The injectable solutions contain benzyl alcohol and should not be used by patients with a known allergy to benzyl alcohol. This product is not indicated for use in neonates or infants and should not be used by patients in that age group. There have been rare reports of death in neonates and infants associated with excessive exposure to benzyl alcohol. There have been reports of permanent neuropsychiatric deficits and multiple system organ failure associated with benzyl alcohol in neonates and infants. The amount of benzyl alcohol at which toxicity or adverse effects may occur in neonates or infants is not known (see CONTRAINDICATIONS ).

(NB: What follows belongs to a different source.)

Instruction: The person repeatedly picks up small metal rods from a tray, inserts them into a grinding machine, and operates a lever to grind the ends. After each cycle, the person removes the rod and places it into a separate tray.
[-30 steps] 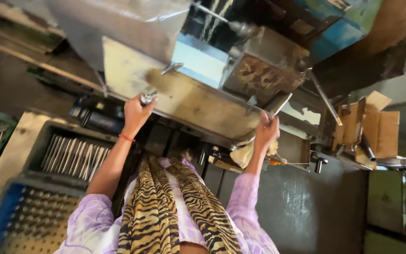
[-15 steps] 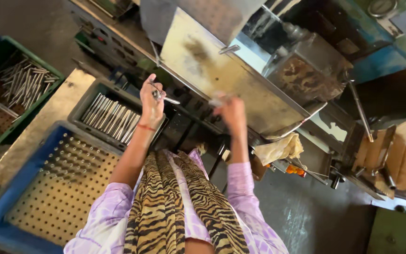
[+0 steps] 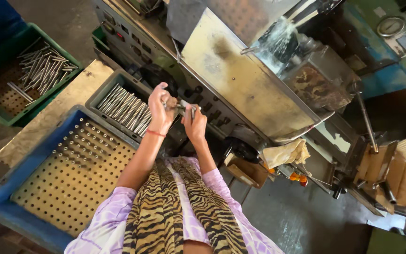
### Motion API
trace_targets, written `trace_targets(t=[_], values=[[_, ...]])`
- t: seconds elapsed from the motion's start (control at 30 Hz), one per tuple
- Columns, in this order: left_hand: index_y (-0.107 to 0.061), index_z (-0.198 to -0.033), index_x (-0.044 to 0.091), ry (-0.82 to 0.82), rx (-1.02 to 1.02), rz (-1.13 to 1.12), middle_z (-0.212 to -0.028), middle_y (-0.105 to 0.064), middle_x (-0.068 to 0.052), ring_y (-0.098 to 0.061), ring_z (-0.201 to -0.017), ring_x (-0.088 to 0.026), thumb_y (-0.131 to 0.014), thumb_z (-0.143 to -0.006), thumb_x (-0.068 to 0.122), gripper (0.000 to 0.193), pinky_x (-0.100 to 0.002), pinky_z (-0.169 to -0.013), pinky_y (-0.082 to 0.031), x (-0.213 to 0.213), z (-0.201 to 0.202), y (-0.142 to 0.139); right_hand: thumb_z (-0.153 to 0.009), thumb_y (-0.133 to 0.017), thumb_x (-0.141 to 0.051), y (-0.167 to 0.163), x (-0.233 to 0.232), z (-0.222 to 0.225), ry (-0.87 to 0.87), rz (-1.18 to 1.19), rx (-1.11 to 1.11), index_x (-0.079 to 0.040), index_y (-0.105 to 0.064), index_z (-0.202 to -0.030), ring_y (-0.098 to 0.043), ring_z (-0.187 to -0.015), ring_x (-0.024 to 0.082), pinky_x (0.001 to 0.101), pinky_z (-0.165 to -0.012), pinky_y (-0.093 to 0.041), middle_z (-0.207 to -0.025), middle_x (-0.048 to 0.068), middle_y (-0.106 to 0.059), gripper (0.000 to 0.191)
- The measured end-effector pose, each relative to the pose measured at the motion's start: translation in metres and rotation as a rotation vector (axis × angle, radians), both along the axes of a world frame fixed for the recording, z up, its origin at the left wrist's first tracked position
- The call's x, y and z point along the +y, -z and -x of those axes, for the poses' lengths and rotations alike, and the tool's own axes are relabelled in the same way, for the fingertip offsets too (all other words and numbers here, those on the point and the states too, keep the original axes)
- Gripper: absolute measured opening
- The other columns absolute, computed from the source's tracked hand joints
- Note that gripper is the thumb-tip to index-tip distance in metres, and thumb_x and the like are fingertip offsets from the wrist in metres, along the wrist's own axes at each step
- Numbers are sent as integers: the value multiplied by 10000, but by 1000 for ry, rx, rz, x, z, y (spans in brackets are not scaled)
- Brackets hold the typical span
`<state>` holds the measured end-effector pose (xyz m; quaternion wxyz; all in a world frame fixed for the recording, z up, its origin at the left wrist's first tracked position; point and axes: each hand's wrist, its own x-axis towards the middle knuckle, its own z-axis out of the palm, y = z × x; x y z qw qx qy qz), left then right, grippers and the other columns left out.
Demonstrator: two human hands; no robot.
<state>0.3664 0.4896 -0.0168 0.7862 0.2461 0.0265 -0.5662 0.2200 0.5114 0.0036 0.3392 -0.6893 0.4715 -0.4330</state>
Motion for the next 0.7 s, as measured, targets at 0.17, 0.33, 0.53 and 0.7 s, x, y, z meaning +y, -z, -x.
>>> trace_targets(t=[0.17,0.33,0.53,0.7], values=[[-475,-866,117,-21,195,123,-590,-378,36,-244,-429,-122,-572,-874,96,100,-301,-544,-308,10,-15,-11,-1068,-564,-213,-3,13,11,110,169,116,-29,-617,-980,-656,-525,246,341,-510,-502,-619,93,-640,212],[-446,-834,173,74,103,212,-533,-345,58,-236,-420,-109,-556,-881,94,144,-291,-514,-270,36,-4,-31,-1023,-634,-237,-9,8,9,238,122,250,-22,-656,-912,-617,-510,361,412,-481,-453,-605,187,-598,242],[-450,-798,170,107,19,163,-514,-341,67,-227,-429,-97,-565,-946,174,188,-283,-498,-268,43,-12,-36,-1055,-614,-238,-7,15,14,157,91,69,-2,-632,-896,-544,-489,297,373,-514,-461,-614,166,-569,285],[-394,-676,179,142,362,96,-533,-374,69,-243,-387,-115,-595,-905,80,321,-284,-494,-265,20,-15,-9,-1032,-600,-204,-10,16,30,128,175,65,8,-668,-929,-501,-486,170,329,-492,-433,-562,106,-524,246]])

Ophthalmologic Disorders: Decrease or loss of vision, retinopathy including macular edema, retinal artery or vein thrombosis, retinal hemorrhages and cotton wool spots, optic neuritis, and papilledema are induced or aggravated by treatment with Interferon alfa-2a or other alpha interferons. All patients should receive an eye examination at baseline. Patients with preexisting ophthalmologic disorders (eg, diabetic or hypertensive retinopathy) should receive periodic ophthalmologic exams during interferon alpha treatment. Any patient who develops ocular symptoms should receive a prompt and complete eye examination. Interferon alfa-2a treatment should be discontinued in patients who develop new or worsening ophthalmologic disorders.
Overdosage
There are no reports of overdosage, but repeated large doses of interferon can be associated with profound lethargy, fatigue, prostration, and coma. Such patients should be hospitalized for observation and appropriate supportive treatment given.